- TASK ITEM -
A word-for-word transcript of the closing lines is required: from the one with "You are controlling" through the final line of the data.

------------------------------------

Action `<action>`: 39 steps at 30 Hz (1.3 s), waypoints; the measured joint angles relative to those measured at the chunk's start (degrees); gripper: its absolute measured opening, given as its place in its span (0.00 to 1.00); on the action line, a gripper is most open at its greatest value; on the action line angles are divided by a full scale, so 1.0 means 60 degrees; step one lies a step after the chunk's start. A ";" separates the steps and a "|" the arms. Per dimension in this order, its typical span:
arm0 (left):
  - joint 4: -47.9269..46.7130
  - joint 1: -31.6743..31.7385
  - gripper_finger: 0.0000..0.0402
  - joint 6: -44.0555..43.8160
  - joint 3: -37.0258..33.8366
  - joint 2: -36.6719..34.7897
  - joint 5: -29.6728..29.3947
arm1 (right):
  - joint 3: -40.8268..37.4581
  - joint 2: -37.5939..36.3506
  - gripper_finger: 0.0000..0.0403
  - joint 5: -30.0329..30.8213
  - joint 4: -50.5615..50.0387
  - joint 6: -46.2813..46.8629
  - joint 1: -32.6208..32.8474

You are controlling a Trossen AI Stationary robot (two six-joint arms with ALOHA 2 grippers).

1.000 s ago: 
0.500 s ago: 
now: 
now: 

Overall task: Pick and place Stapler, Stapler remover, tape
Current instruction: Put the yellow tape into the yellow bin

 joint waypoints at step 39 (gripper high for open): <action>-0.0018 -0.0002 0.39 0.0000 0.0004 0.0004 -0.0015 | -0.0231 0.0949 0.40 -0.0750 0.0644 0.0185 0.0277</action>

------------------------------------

- TASK RESPONSE -
You are controlling a Trossen AI Stationary robot (two six-joint arms with ALOHA 2 grippers).

1.000 s ago: 
0.500 s ago: 
now: 
now: 

Overall task: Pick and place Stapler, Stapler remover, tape
Current instruction: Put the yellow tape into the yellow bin

 joint waypoints at step 39 (gripper high for open): <action>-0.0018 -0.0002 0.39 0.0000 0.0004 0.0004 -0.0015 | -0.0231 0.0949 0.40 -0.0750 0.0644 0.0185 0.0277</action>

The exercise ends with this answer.